Jim was referring to his U stock recos, of course....since this letter contains no proprietary info, here it is fwiw..

By James Dines
The Dines Letter

Nine centuries ago Europeans swarmed southward during the Crusades to recapture the Holy Land from Muslims, prepared to perpetrate brutality, cruelty, butchery, treachery and sadism. As generations of violent types trickled southward through Europe, locals were eager to see them pass through as quickly as possible. Such a traveler was called a passager, from an Old French expression for "one who passes." Over the centuries the term gradually attached tofreight that passed along the roads in commercial vehicles.

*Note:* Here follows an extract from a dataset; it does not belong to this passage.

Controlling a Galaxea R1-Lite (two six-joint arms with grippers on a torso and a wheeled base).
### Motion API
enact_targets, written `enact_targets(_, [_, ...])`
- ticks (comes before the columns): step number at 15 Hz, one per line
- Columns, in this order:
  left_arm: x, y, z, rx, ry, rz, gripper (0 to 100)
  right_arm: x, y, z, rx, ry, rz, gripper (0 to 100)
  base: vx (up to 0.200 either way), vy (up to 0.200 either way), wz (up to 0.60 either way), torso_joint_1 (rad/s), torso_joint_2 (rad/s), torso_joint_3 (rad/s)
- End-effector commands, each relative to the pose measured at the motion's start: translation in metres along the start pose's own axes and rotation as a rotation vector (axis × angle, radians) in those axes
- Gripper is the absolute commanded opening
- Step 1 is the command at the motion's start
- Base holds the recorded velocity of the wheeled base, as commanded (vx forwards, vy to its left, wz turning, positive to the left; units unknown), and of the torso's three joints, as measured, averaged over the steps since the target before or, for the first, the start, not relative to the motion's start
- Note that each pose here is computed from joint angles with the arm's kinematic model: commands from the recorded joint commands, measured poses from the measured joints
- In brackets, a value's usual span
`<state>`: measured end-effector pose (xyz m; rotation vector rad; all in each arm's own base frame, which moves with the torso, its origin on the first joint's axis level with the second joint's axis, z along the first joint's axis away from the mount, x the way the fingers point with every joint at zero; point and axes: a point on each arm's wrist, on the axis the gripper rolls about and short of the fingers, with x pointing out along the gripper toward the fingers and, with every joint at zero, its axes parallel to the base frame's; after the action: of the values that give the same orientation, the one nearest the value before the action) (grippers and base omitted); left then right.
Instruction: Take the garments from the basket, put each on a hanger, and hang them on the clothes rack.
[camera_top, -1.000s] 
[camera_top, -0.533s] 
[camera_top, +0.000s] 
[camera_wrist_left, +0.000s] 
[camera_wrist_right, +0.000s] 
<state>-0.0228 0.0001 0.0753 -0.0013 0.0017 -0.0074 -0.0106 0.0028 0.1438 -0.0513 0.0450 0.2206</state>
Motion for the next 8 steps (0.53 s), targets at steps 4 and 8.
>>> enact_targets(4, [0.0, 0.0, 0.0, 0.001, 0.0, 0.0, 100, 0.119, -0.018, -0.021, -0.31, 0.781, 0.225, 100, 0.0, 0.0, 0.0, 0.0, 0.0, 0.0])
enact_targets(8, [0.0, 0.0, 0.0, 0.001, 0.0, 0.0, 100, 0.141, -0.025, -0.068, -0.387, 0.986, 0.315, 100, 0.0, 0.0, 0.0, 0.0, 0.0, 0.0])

Locomotives might have pulled cars with passengers as early as 1833, but it was not until much later that riders became abundant enough to warrant trains specifically for people rather than cargo who began to be called a new word in the English language: passengers.
There can be no doubt that the primary commercial topic of the day is the soaring price of oil, which affects transportation, cargo and passengers alike. Normally, a rising commodity price leads to less use of it. Yet, remarkably, we are told that that has not yet happened even though car drivers are shocked here in California when paying more than $3/gallon.

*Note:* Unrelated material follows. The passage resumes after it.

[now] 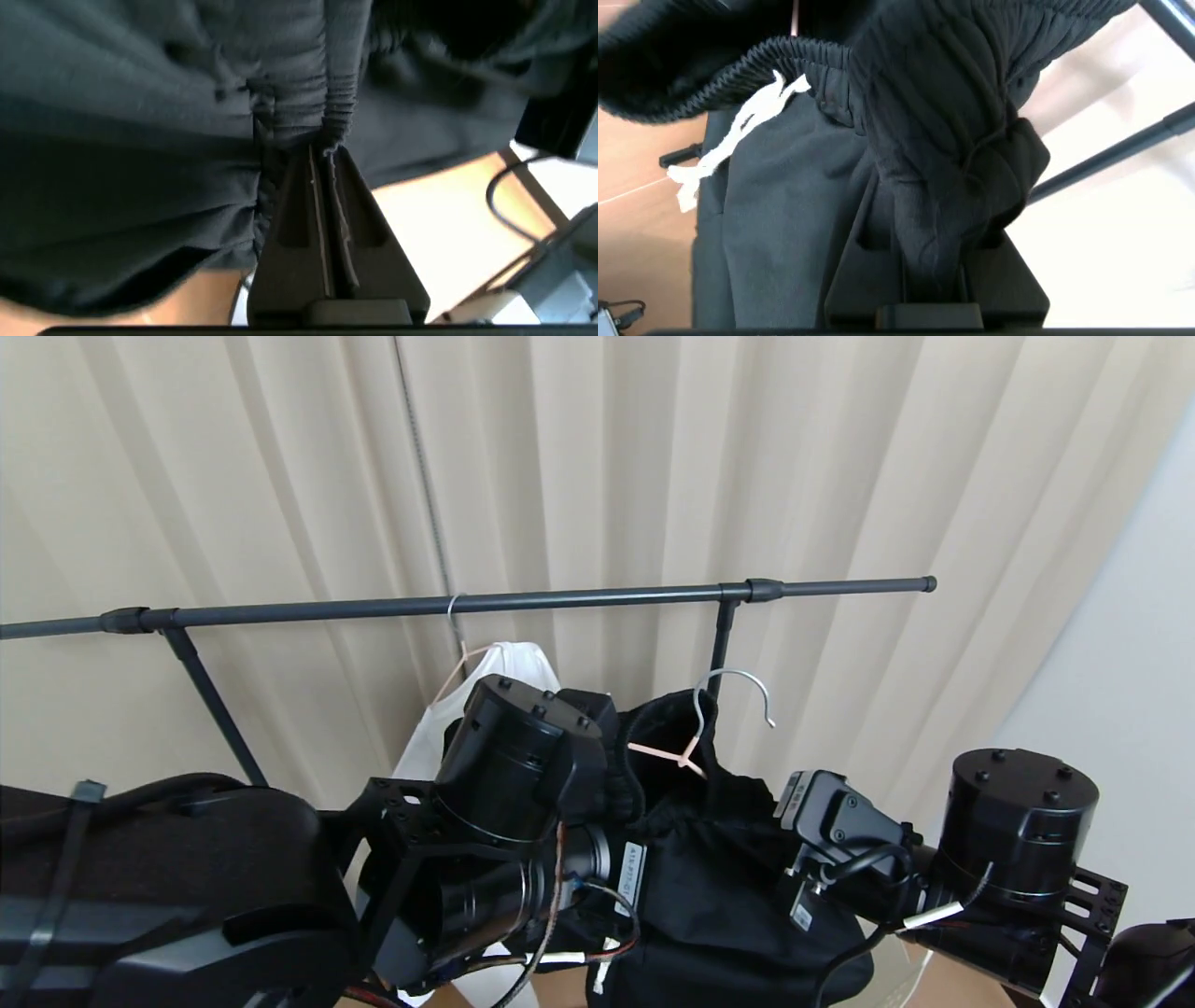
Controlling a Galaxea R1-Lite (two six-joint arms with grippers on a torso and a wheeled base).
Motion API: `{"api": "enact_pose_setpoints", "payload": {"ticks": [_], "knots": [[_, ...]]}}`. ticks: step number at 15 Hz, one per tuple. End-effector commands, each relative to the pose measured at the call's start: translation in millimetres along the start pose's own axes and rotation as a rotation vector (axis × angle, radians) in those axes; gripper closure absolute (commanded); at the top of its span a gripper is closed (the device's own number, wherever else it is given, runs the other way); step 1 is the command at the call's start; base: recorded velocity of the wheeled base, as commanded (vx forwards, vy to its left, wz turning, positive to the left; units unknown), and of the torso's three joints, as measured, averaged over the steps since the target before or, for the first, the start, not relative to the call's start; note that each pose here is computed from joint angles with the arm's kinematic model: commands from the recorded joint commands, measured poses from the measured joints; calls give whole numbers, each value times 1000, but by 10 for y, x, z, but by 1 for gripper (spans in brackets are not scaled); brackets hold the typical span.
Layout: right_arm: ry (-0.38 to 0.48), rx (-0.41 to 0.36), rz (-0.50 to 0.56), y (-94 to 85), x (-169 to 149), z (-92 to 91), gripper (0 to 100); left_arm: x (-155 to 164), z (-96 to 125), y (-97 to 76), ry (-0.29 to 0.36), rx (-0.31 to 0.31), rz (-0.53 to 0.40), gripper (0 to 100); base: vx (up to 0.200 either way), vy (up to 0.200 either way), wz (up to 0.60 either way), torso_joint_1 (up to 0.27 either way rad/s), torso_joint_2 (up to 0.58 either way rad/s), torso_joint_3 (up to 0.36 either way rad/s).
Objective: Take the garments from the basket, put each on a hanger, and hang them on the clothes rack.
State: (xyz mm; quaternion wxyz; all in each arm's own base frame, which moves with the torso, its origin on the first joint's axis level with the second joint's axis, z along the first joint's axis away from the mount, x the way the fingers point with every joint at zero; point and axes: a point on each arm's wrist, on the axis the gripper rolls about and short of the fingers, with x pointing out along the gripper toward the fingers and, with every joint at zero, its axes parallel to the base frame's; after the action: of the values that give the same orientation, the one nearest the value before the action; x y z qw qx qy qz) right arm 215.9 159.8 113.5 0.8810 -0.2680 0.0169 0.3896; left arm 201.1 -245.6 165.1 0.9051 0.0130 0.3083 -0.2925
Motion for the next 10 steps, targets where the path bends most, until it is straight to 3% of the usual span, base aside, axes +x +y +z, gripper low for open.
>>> {"api": "enact_pose_setpoints", "payload": {"ticks": [1,6,9,10], "knots": [[-15,-4,-1,9,-33,29,100,134,-54,-11,11,4,15,100,0,0,0,0,0,0],[-45,-10,6,27,-53,43,100,297,-104,-47,-91,-4,71,100,0,0,0,0,0,0],[-45,-10,6,27,-53,43,100,278,-119,-54,-102,-4,70,100,0,0,0,0,0,0],[-45,-12,6,27,-53,43,100,280,-152,-48,-94,2,75,0,0,0,0,0,0,0]]}}
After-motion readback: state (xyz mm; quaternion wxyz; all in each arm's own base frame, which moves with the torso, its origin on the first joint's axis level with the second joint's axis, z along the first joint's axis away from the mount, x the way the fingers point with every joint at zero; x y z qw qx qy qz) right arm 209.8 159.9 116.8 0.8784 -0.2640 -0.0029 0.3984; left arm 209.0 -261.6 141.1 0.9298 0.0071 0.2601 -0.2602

Is gasoline really that expensive? Four years ago The Dines Letter repeatedly expressed shock in these pages that a gallon of gasoline sold for less than a bottle of "yuppie bottled water" and way back in 1942, 63 years ago a gallon of gas cost $1. Actually, it is amazing how cheap gas prices are at $3/gallon; no wonder bin Laden accuses "Crusaders" of "robbing" Arab oil, as the sins of our eleventh-century forefathers are visited on us. Irony by DINOPA. The Dines Letter (TDL) for decades has warned of "The Coming End of the Age of Petroleum," but the truth is that we had expected it some time around mid-century. We did predict $10/gallon at American pumps, which no longer seems "impossible" to the casual observer.
The chattering classes are baffled as to why oil prices have now moved to an all-time high at $67/bbl, and have been reduced to comparing it to the previous peak "adjusted for inflation" in a manner that implies oil prices aren't really all that high now. Adjusted for inflation, oil reached an all-time high in 1981 at $86/bbl after the Iran/Iraq war began. Instead we suspect that something brand-new has entered the equation. Personally, brushing aside the excuses everybody else offers, we think it was Matt Simmons' book Twilight in the Desert indicating that Saudi oil has peaked, ending the delusion that their supply of oil to us was infinite, that was a contributing factor.

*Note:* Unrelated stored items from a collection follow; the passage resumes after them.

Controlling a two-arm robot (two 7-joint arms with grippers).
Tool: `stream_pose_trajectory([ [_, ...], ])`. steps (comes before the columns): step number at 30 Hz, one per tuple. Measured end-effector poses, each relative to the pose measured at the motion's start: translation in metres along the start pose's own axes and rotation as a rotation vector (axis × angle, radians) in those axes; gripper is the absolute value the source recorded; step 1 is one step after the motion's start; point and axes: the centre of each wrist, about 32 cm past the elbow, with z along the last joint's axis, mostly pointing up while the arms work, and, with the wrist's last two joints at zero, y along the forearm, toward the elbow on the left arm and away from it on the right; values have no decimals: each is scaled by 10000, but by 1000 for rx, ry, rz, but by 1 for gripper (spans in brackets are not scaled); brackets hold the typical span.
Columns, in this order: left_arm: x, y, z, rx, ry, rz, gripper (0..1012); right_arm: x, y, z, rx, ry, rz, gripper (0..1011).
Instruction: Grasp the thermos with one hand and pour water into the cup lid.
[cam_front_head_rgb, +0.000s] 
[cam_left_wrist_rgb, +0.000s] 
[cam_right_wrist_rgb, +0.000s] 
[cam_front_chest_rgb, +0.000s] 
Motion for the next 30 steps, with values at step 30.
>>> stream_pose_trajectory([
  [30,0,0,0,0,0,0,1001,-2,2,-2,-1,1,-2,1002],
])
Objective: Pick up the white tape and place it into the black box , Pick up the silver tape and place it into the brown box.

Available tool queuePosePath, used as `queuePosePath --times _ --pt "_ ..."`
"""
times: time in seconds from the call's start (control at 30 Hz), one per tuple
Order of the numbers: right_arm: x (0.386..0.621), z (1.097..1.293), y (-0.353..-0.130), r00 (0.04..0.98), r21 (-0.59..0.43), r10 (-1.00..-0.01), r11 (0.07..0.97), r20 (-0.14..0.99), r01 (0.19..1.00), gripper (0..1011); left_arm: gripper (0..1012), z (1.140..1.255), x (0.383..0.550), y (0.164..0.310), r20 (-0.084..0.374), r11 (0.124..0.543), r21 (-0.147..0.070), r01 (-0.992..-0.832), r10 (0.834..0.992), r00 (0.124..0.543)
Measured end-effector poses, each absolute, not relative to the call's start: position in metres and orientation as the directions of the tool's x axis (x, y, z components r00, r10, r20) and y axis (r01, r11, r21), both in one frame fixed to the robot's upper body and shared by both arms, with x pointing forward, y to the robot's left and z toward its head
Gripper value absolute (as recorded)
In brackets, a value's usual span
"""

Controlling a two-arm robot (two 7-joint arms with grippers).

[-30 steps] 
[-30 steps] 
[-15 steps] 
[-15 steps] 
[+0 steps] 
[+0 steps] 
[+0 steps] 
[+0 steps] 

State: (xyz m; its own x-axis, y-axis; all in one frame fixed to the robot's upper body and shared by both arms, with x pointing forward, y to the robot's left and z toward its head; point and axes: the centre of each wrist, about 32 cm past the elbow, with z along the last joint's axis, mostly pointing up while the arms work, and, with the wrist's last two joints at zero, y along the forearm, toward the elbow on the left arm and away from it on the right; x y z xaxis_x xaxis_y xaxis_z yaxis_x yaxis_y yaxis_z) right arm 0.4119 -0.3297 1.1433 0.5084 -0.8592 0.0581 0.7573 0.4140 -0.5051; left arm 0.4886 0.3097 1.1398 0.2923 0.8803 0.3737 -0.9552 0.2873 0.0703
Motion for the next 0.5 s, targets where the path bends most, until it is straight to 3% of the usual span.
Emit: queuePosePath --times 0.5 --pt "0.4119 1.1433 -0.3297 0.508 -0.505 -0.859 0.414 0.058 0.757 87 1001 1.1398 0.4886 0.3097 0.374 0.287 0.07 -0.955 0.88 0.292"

Exxon now warns that oil production outside OPEC will reach its peak in the next five years, and Chevron (America's second-biggest energy company) adds that "the era of easy oil is over. Inaction is not an option." Simmons' book showed charts that prove once an oil field reaches its peak, production usually plunges steeply. Right or wrong, the huge new demand from China, India, Central Europe and Africa all adding their straws to the same oil pool means that this precious commodity will disappear faster than anyone now expects, which we sadly see as confirming our longstanding predictions.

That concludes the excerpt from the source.